The cases Woodard relies on do not compel a different conclusion. Woodard cites Commonwealth v. Flanagan, 854 A.2d 489 (Pa. 2004), for the proposition that his first PCRA petition remained open and thus was amended by his December 15, 1998 and June 13, 2000 petitions. Flanagan reiterates the rule that courts should freely permit PCRA petitions to be amended. Id. at 499-500 (internal citation omitted) (citing Pa. R. Crim. P. 905(A)). The Flanagan court noted that freely granting leave to amend PCRA petitions is important because, "in view of the PCRA's time limitations, the pending PCRA proceeding will most likely comprise the petitioner's sole opportunity to pursue collateral relief in state court." Id. at 500. Whether the state court should have treated Woodard's July 12, 1996 filing as an amendment to his first PCRA petition is irrelevant to disposition of this motion, however. As explained above, any procedural error by state courts is not cognizable on habeas review. The state court's procedural determinations are "the end of the matter." Pace, 544 U.S. at 414.
Woodard also relies on Commonwealth v. Williams, 828 A.2d 981 (Pa. 2003), in support of his position that his subsequent PCRA petitions amended his first PCRA petition because his July 12, 1996 filing was never acted on by the state court. Williams, however, dealt with a distinguishable situation, in which the petitioner sought to withdraw his first, uncounseled PCRA petition. Id. at 993. The Pennsylvania Supreme Court held that it would treat Williams's subsequent filings as amendments to the first PCRA petition because the PCRA court never acted on Williams's motion to withdraw his first PCRA petition.

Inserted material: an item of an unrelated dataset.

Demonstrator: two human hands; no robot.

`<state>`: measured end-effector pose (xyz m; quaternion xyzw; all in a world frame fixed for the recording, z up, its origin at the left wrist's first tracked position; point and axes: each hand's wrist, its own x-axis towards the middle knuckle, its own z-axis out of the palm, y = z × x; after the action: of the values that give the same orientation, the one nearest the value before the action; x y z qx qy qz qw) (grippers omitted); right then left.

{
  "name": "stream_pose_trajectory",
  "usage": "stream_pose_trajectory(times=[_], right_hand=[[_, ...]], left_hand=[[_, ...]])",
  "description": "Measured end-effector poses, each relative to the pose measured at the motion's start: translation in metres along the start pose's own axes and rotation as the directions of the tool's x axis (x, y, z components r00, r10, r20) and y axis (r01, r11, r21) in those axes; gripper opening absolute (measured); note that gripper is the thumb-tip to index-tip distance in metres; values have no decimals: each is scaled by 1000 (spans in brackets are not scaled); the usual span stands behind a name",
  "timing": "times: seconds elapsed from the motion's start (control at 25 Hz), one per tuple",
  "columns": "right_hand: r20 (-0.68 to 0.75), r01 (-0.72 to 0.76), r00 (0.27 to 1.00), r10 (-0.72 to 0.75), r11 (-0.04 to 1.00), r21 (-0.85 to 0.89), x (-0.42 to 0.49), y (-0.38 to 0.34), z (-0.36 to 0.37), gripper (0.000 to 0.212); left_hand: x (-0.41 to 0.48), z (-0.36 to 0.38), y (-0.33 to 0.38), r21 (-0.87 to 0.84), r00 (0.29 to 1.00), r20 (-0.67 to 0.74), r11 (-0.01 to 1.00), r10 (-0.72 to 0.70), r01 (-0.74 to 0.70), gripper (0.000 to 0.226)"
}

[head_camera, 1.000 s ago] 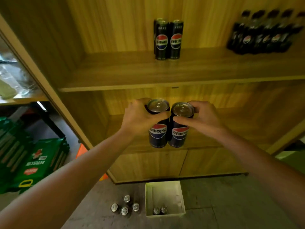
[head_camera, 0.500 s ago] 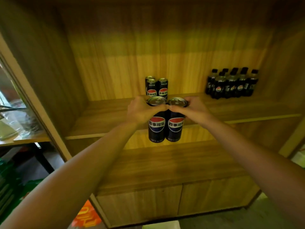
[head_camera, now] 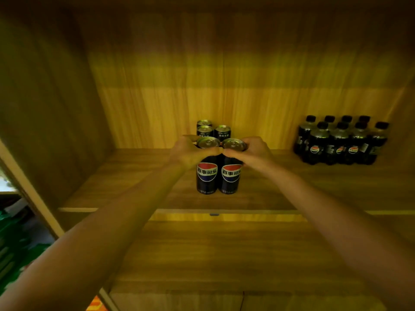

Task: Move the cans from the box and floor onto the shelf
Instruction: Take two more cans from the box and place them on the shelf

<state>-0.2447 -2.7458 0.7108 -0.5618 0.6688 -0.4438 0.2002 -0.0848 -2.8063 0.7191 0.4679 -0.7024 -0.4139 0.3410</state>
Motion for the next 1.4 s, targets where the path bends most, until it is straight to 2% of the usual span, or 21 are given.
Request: stream_pose_trajectory(times=[0.16,0.4,0.68,0.8,0.88,1.0,1.12,1.16,1.2,1.28,1.32,1.4], right_hand=[[28,31,999,-32,999,11,21,13,5,23],[35,11,999,-11,1000,9,44,26,14,20],[24,-18,1000,18,999,-34,60,33,26,19],[18,-27,999,27,999,-25,65,37,30,19],[42,-49,998,48,999,17,67,35,32,28],[129,-138,984,121,981,133,65,41,33,59],[191,-234,961,198,954,186,51,71,45,76],[206,-240,956,210,961,135,43,83,54,75],[195,-231,957,216,971,58,37,93,63,72],[73,-174,981,179,982,-74,31,107,79,63],[0,-142,990,143,981,-133,31,110,85,59],[-99,-114,991,91,957,-267,35,113,91,56]], left_hand=[[24,8,-11,13,999,-34,1000,-28,28,67],[50,16,-30,22,996,-62,998,-57,59,62],[72,17,-43,18,999,-4,999,-50,50,67],[77,17,-50,22,1000,2,999,-27,27,57],[77,18,-55,32,1000,-30,999,-6,7,64],[72,22,-62,92,995,-69,994,65,-59,72],[64,28,-93,-14,995,103,1000,3,-2,86],[61,32,-107,43,989,144,999,-37,31,89],[60,36,-121,188,987,148,981,-66,37,89],[61,44,-140,472,993,90,881,-82,30,86],[62,49,-144,525,996,60,851,-63,22,83],[66,54,-144,525,999,32,851,-15,-4,79]])
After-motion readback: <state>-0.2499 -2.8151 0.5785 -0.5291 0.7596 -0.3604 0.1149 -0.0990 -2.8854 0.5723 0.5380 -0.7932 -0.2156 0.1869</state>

Id. "Any other holding would suggest that a motion which is filed but not acted on by the court has the force of law in a case." Id. Thus, it held the opposite of what Williams desires in this case. And, again, even if the state court should have treated Woodard's subsequent filings differently, by finding that the second and third PCRA petitions were amendments to the first PCRA petition, such a claim of procedural error is not cognizable on habeas review and cannot form the basis of a motion for relief from this court's order denying Woodard's first habeas petition.
An appropriate order follows.
Order
AND NOW this _____ day of July 2008, upon consideration of Robert Woodard's motion for relief from judgment pursuant to Rule 60(b)(6) (Doc. No. 21) and the respondent's response, IT IS HEREBY ORDERED that the motion is DENIED. IT IS FURTHER ORDERED that the Clerk shall mark this matter CLOSED for statistical purposes.